L’evoluzione del prezzo dell’oro

Anche se gli specialisti sono tutti categorici nel dire che il prezzo dell’oro non può che aumentare in futuro, è difficile per i trader neofiti capire l’evoluzione attuale e passata dell’oro per determinare una reale strategia di investimento sul lungo termine.

Per aiutarvi a capirlo meglio, ecco alcune spiegazioni sull’evoluzione del prezzo dell’oro nel corso del tempo.

 

Piccolo riassunto sull’oro in quanto attivo

Per capire meglio cosa influenza l’evoluzione dell’oro nel tempo, è essenziale ricordare qui alcuni dati fondamentali riguardanti questa materia prima. Ricordiamo soprattutto che l’oro è prodotto soltanto in alcuni paesi tra i quali la Cina, l’Australia, gli Stati Uniti, la Russia e il Sudafrica.

È altrettanto importante notare che il Sudafrica, che era il primo produttore mondiale negli anni ’80, oggi non produce che l’8% dell’oro.

Per quanto riguarda le importazioni, riguardano soprattutto l’India e la Cina, la cui legislazione ha recentemente autorizzato i privati e i professionisti a possedere oro. Ma i più grandi possessori d’oro sono spesso le banche centrali internazionali.

 

Piccola storia dell’oro ed evoluzione della sua funzione

È anche importante capire che all’origine l’oro era una moneta a pieno titolo, come l’argento.

Il suo ruolo si è quindi modificato al momento dell’apparizione della carta moneta. Ma ha continuato comunque ad avere un valore monetario forte in quanto garanzia o tallone a partire dal XIX secolo. All’epoca era comunque convertibile in moneta secondo un rapporto fisso.

È in seguito ai periodi inflazionistici  successivi alle due guerre mondiali, che, in occasione degli accordi di Bretton Woods, l’oro è stato correlato unicamente con il Dollaro americano, il quale svolge ancora oggi questo ruolo.

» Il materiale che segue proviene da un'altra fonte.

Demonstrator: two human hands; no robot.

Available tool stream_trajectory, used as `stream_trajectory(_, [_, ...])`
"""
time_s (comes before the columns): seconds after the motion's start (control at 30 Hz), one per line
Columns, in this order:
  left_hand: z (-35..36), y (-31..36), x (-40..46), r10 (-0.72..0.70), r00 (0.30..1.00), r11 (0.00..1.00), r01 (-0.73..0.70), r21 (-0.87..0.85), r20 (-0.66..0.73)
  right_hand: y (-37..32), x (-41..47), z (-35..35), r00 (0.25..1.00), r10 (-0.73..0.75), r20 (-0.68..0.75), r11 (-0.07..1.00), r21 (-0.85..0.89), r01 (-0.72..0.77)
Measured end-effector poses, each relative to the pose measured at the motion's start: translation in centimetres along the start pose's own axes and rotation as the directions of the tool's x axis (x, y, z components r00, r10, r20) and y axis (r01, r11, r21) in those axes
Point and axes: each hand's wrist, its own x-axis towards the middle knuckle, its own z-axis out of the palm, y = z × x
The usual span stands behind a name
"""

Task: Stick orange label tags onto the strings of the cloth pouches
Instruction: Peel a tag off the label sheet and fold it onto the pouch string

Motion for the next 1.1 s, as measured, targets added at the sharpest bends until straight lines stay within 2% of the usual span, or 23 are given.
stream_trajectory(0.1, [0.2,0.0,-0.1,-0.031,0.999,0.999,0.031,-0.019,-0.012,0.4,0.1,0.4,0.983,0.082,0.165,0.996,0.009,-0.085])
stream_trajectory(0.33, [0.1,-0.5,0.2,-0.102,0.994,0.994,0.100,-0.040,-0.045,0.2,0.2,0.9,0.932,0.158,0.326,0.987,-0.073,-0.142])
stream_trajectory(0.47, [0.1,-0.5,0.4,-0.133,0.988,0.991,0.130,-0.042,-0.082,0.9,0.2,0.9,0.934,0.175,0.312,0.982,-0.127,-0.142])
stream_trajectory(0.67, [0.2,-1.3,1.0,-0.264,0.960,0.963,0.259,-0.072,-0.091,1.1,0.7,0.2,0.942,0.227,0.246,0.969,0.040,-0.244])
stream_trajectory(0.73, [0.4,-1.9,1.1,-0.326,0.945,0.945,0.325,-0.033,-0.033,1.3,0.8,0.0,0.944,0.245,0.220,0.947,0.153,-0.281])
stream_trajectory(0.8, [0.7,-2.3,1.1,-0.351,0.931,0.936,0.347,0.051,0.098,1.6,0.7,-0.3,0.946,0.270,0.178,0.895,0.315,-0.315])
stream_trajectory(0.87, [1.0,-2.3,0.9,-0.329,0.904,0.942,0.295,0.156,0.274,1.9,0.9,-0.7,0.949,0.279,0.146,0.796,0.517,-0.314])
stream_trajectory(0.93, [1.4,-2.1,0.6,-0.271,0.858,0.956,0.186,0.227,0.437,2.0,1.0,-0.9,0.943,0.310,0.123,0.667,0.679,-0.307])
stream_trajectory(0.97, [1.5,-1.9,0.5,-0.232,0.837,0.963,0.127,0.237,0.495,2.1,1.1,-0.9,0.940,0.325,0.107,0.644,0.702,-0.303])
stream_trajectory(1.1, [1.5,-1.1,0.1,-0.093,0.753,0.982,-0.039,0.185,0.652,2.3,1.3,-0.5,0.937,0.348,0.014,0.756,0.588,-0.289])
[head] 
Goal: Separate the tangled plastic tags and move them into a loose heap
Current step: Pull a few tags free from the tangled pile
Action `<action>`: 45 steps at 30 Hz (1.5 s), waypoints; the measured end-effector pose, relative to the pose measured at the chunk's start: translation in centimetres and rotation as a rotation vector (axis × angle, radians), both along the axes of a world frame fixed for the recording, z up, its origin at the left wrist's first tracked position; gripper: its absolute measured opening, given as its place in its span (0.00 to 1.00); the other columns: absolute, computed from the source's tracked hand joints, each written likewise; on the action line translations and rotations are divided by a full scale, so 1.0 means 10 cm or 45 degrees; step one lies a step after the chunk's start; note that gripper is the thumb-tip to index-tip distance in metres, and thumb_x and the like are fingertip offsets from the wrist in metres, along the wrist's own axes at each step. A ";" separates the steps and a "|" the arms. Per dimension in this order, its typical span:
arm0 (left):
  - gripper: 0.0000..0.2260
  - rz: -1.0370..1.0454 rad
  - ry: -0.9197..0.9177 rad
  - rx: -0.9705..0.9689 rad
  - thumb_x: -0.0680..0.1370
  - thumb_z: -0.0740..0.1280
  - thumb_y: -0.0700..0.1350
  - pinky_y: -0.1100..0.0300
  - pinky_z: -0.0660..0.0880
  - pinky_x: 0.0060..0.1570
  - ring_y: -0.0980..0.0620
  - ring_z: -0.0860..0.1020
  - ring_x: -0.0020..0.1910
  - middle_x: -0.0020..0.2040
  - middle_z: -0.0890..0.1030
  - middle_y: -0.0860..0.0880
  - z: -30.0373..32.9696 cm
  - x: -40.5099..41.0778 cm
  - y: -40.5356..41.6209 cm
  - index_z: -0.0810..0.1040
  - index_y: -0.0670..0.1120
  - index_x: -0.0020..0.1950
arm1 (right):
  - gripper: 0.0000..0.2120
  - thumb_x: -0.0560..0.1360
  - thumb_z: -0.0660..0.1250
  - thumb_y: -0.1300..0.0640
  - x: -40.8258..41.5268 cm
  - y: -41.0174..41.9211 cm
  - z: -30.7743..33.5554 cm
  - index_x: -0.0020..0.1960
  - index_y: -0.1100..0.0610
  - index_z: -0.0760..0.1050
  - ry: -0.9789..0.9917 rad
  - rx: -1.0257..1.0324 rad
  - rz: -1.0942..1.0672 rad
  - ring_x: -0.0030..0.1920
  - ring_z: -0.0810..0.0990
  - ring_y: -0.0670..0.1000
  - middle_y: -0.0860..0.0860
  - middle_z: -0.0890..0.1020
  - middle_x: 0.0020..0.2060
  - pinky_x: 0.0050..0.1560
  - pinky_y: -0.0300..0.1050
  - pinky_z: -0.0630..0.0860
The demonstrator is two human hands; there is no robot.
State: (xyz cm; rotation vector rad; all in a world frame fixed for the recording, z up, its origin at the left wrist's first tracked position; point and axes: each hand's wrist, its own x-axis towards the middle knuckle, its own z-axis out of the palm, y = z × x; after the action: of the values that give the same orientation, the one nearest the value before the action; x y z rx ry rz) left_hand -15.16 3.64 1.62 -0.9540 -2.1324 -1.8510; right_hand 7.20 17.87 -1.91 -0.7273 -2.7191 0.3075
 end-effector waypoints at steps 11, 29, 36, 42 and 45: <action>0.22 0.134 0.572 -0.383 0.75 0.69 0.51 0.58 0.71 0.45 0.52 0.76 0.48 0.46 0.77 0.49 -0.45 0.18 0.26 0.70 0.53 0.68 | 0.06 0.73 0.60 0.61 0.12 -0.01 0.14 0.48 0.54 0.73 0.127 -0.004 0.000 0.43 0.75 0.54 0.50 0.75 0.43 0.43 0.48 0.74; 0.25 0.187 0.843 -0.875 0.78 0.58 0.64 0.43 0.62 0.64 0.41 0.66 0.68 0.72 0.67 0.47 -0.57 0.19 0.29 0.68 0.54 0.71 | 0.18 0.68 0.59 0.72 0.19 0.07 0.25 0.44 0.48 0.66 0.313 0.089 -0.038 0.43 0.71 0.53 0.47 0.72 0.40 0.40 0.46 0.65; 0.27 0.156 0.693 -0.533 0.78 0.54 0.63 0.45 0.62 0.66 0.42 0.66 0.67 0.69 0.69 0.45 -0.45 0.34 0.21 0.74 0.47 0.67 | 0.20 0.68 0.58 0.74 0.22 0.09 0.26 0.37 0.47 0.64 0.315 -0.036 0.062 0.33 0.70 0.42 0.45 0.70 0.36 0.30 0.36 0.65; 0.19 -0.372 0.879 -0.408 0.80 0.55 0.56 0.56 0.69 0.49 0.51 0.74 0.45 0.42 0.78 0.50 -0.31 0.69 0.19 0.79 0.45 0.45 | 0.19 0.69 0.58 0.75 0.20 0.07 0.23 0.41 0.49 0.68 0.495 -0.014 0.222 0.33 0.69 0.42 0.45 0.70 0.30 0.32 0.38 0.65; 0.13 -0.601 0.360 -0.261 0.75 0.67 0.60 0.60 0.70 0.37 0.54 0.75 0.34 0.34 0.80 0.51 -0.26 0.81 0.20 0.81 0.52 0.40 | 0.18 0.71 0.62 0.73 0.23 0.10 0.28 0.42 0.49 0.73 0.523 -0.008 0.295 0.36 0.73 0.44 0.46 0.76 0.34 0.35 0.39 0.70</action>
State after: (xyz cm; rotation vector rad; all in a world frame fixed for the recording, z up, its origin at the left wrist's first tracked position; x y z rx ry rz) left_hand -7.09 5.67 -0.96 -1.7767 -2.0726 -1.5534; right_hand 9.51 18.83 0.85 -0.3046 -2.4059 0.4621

Il biglietto verde svolge dunque il ruolo di tallone per tutte le altre valute mondiali.

Ma l’aumento progressivo della quantità di moneta americana ha reso questo sistema obsoleto a partire dalla fine del 1971, anche se l’oro continua ancora oggi ad essere quotato in Dollari.

 

L’evoluzione dell’oro borsistico dal 1971 ad oggi

È solo a partire dal 1971, dunque, che si è potuto quotare l’oro sui mercati a partire da 35 dollari l’oncia. Malgrado le forti variazioni, l’oncia d’oro ha raggiunto un picco nel 1980 a 850 dollari. Se tale valore di 850 dollari può apparire basso, è importante capire che rispetto al livello di vita dell’epoca corrispondeva ad oltre 2000 dollari attuali.

Dopo questa data, l’oro ha conosciuto una fase di correzione importante, cadendo a 300 dollari nel 1982 per poi riprendersi nel 2006 risalendo a 500 dollari l’oncia. Ma il rialzo più forte dell’oro si è osservato nel 2008 quando l’oncia ha raggiunto i 1011,25 dollari prima di cadere, come le altre materie prime, a causa dell’inizio della crisi finanziaria verso i 690 dollari in un solo anno.

Si è dovuto attendere il 2009 perché l’oncia d’oro giocasse infine il suo ruolo di valore rifugio e progredisse in maniera spettacolare, raggiungendo un prezzo di 1500 dollari nel 2011 e poi mai al di sotto di 1908 dollari nell’agosto dello stesso anno, livello che rimane attualmente il più elevato storicamente. 

Il ribasso relativo che abbiamo potuto osservare tra il 2011 ed oggi è dovuto ad una serie di voci che riguardano vendite massicce da parte delle banche centrali e ad alcune norme tra le quali la legge Dodd-Frank, senza contare i prelievi dei guadagni puramenti tecnici effettuati dai trader all’avvicinarsi della soglia psicologica dei 2000 dollari l’oncia.

Se il prezzo dell’oncia d’oro è quotato all’inizio del 2013 intorno ai 1500 dollari, gli specialisti rimangono convinti che questo attivo continuerà ad evolversi al rialzo in futuro.